Notes for: John Wycliffe

This family comes from An History of Richmondshire, in the North Riding of the County of York; together with those parts of the Everwicschire of Domesday which form The Wapentakes of Lonsdale, Ewecross, and Amunderness, in the Counties of York, Lancaster, and Westmoreland, by Thomas Dunham WHITAKER. London: Longman, Hurst, Rees (and others), 1823. 2 volumes. Here is the info given there on this family:

John Wycliffe, second surviving son.

The book about the Pearson family (91-92) says that Joan Wycliffe, the daughter of Robert Jackson of Gatenby in Bedale parish, is hard to place among the Wycliffes. She does seem somehow related to this man here, John Wycliffe. She married twice. Her second husband being a John Wycliffe of Richmond, a grandson of the Robert Wycliffe who died in 1494. The book says this, "In her will dated 12th November 1562 she mentions her son, Robert Wycliffe, to whom she left her chattels and land at Aldborough, her sisters-in-law Dorothy and Margery Wycliffe and her brothers-in-law Henry, Anthony and Christopher Wycliffe. Her husband John Wycliffe had previously been married to Mabel, the daughter of Thomas Rokeby of Mortham."

And here is additional information from The Genealogist (New Series), H. W. Forsyth Harwood, v. xxi. George Bell & Sons: London, 1905, pp. 95-99:

John, married Mabel, daughter of Thomas Rokeby, of Mortham.
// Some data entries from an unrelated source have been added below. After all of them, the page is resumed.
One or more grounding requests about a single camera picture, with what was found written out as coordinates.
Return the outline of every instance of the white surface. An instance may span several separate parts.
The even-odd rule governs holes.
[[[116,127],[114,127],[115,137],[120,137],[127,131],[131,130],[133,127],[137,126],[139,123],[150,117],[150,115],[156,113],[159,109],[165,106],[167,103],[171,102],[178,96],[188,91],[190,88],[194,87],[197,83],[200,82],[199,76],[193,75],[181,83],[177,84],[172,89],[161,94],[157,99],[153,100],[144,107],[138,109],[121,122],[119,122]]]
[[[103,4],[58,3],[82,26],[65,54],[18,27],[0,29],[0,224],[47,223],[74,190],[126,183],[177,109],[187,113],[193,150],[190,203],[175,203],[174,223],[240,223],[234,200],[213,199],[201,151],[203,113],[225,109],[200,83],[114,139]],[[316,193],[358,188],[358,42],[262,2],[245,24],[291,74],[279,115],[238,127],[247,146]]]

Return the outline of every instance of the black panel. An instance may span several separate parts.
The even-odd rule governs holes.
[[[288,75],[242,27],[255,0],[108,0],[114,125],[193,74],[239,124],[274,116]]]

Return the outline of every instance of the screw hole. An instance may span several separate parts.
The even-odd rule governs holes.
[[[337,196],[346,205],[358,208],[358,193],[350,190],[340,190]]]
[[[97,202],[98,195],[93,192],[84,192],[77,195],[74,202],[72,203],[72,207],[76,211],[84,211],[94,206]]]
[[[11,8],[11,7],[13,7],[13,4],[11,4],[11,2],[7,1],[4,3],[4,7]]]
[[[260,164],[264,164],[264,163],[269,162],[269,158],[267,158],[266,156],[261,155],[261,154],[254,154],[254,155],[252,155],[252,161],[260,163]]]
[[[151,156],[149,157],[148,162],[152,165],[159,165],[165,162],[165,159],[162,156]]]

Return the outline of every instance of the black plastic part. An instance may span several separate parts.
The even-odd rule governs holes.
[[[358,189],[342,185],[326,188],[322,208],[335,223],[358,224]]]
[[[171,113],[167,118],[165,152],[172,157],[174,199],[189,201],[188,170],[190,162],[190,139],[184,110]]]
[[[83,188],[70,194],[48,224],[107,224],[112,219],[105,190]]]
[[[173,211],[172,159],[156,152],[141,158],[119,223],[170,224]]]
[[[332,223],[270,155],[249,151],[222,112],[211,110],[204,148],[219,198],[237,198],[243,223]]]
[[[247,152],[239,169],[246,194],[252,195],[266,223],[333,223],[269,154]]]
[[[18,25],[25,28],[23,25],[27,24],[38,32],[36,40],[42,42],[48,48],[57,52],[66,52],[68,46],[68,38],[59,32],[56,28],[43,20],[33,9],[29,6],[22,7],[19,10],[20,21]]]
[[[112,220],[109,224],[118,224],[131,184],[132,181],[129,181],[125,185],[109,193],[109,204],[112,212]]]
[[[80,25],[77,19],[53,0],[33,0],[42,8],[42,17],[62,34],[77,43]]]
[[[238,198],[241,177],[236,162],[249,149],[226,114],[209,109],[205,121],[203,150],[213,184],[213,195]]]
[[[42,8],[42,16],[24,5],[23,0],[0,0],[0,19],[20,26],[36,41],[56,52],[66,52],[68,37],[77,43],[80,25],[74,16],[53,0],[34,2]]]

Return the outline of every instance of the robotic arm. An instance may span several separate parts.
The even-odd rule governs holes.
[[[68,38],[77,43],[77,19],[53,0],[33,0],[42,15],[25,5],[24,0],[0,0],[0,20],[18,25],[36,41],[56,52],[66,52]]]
The name of this Wycliffe comes from a Wycliffe pedigree in The History of Yorkshire; Wapentake of Gilling West, by Marshall General Plantagenet Harrison (1885). I don't know where Harrison got this information. I can only assume it is guesswork on his part from looking at old records. Harrison's pedigree seems to be the only one that goes back this far; so I will go with it for now.

About him the pedigree says "John Wycliffe of Langthorne, co. York. Seized of lands in Crackpot. Paid subsidy 37 Henry VIII [1545]. Died 14th March, I Elizabeth [1558]."